Stored items from a collection
↓↓↓

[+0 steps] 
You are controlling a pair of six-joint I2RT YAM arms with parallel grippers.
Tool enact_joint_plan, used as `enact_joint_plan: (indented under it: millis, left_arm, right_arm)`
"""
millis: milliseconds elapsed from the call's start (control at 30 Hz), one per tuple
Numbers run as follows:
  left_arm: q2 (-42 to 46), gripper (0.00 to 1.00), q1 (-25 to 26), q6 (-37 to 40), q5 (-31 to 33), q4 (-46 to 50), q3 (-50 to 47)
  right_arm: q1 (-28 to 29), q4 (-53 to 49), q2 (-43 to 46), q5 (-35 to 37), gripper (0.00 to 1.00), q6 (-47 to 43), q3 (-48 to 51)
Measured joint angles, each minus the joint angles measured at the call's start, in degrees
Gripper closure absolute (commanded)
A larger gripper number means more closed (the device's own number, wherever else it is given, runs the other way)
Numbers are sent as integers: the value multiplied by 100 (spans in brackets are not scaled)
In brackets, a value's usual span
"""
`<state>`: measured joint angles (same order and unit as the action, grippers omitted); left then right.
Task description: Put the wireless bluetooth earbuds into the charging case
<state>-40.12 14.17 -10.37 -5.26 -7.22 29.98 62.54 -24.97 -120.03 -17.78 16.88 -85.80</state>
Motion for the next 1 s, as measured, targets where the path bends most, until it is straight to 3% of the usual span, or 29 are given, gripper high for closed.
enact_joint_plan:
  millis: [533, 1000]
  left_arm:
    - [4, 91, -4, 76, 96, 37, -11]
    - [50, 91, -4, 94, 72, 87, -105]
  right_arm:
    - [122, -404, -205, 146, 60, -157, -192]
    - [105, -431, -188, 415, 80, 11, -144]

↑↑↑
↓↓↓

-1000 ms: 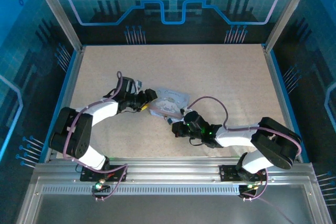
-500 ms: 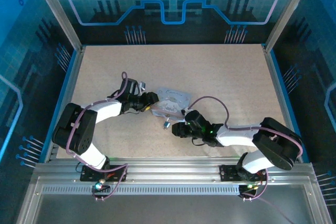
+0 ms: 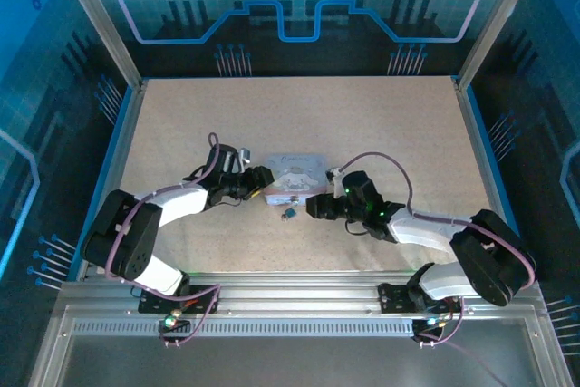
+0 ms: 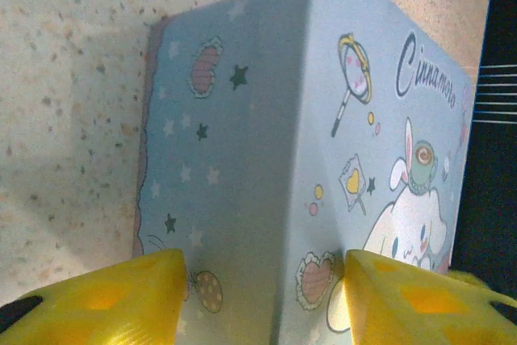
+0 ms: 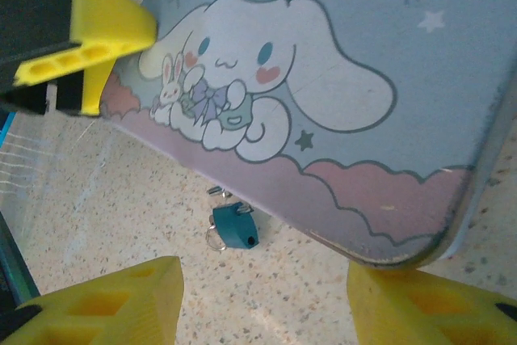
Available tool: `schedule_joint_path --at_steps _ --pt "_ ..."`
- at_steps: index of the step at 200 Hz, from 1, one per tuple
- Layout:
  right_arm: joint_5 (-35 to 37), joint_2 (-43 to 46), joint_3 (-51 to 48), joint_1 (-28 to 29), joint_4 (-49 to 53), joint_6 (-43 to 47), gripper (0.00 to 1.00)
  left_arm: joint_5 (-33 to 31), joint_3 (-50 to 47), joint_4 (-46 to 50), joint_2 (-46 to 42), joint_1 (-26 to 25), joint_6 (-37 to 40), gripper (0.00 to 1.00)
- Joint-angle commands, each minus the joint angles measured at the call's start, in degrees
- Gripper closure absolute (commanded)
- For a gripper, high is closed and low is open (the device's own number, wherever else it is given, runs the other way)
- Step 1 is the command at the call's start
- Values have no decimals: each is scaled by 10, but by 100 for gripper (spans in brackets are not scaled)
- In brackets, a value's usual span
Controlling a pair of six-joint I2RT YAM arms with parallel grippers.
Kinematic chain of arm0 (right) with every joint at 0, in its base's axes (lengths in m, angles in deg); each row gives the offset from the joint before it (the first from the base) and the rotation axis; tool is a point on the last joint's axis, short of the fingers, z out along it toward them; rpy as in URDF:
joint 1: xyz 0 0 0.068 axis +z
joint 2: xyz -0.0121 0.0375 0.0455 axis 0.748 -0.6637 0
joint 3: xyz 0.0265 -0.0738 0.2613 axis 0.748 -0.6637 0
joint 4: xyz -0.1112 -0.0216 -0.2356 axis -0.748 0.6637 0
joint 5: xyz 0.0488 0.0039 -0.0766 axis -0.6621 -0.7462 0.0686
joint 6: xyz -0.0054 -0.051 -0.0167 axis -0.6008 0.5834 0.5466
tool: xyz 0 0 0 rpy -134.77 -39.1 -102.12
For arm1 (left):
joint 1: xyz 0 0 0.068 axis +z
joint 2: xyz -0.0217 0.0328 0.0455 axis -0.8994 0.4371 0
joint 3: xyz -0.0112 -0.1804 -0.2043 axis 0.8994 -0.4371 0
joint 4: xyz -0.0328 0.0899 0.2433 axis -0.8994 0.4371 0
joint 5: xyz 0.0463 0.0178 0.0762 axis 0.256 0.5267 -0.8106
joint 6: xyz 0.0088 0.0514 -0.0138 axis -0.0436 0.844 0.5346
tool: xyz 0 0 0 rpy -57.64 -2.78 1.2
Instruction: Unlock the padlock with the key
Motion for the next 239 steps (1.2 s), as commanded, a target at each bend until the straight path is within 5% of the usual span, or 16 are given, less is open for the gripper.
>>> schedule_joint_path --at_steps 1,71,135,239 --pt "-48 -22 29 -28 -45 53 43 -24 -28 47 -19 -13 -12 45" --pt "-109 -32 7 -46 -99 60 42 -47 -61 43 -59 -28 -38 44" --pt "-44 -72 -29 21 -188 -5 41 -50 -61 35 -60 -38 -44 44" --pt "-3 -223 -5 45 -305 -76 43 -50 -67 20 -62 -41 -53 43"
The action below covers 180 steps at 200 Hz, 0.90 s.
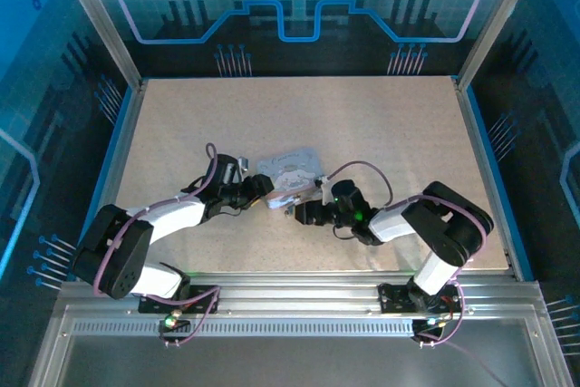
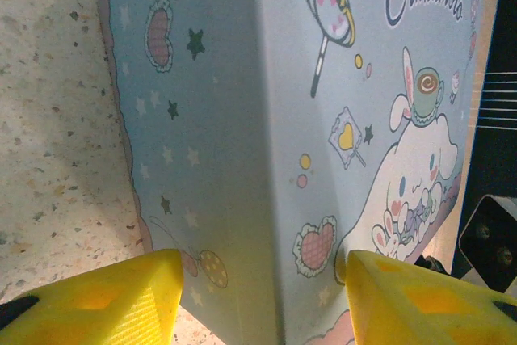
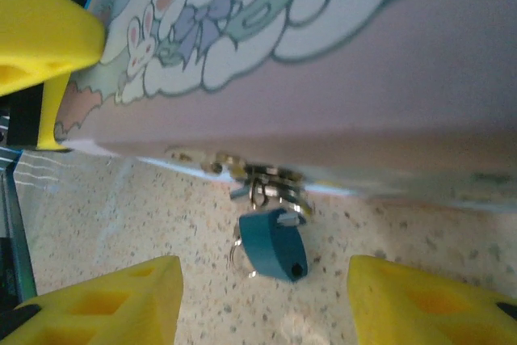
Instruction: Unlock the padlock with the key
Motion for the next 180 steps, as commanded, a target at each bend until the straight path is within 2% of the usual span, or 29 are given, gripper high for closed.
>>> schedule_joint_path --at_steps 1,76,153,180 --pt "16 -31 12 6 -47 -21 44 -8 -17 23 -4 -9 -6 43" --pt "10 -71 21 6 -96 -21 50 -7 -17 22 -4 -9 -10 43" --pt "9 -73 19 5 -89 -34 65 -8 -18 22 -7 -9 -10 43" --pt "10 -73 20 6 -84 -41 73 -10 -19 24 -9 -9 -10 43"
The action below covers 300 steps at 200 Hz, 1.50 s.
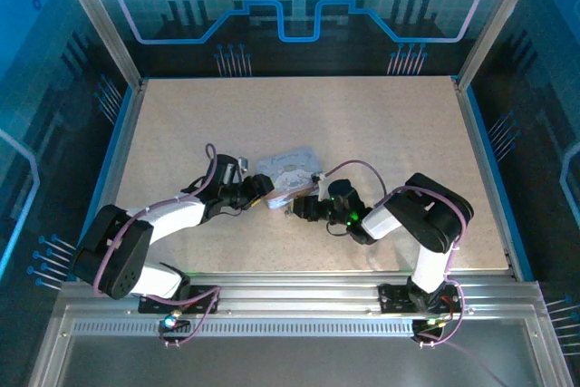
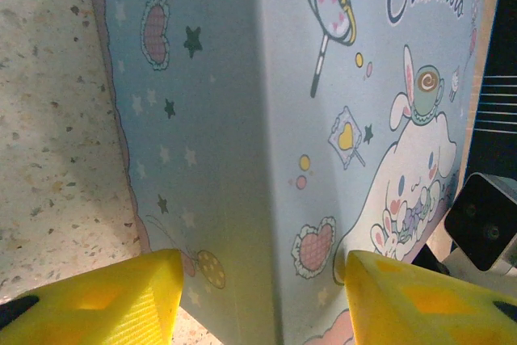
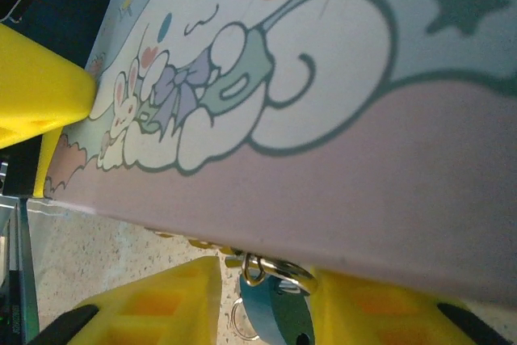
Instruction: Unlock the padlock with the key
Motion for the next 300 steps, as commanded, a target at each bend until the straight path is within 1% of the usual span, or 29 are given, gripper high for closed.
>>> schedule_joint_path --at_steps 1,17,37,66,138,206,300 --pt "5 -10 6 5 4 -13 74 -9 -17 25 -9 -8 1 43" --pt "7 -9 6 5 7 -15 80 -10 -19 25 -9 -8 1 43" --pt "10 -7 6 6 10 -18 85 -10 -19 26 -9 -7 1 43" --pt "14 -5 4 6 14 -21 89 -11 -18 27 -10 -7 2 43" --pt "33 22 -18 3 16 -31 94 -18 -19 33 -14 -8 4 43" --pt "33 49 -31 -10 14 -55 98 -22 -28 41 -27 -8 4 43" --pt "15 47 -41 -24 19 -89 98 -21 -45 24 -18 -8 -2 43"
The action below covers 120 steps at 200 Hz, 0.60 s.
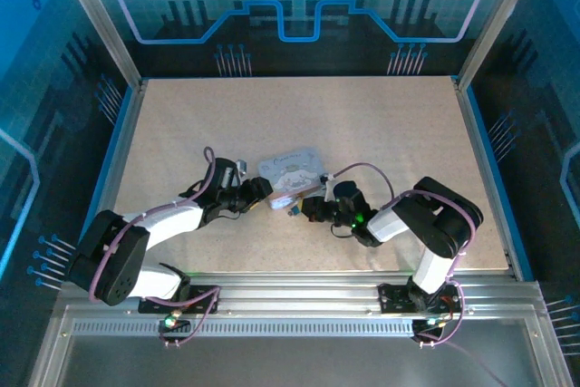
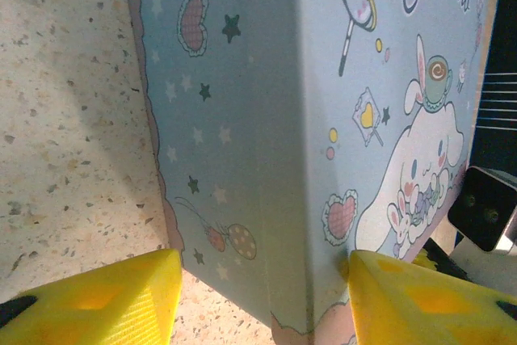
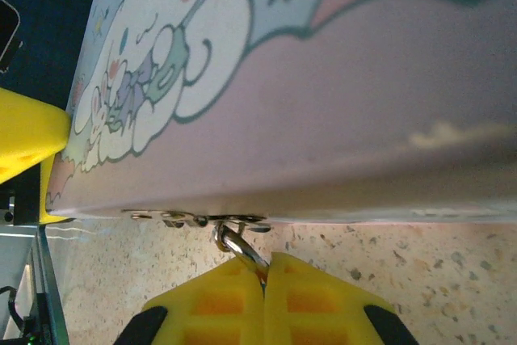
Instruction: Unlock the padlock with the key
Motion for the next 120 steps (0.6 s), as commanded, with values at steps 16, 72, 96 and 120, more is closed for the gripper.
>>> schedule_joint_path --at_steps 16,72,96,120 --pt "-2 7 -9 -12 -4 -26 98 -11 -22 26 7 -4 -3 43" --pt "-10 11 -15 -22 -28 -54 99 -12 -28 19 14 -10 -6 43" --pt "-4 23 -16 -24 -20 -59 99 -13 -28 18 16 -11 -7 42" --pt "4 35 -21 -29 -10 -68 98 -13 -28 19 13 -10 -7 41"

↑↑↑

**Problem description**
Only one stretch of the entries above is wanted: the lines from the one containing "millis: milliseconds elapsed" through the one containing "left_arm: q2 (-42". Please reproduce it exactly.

**Solution to this task**
millis: milliseconds elapsed from the call's start (control at 30 Hz), one per tuple
Numbers run as follows:
  left_arm: q2 (-42 to 46), gripper (0.00 to 1.00), q1 (-25 to 26), q6 (-37 to 40), q5 (-31 to 33), q4 (-46 to 50), q3 (-50 to 47)

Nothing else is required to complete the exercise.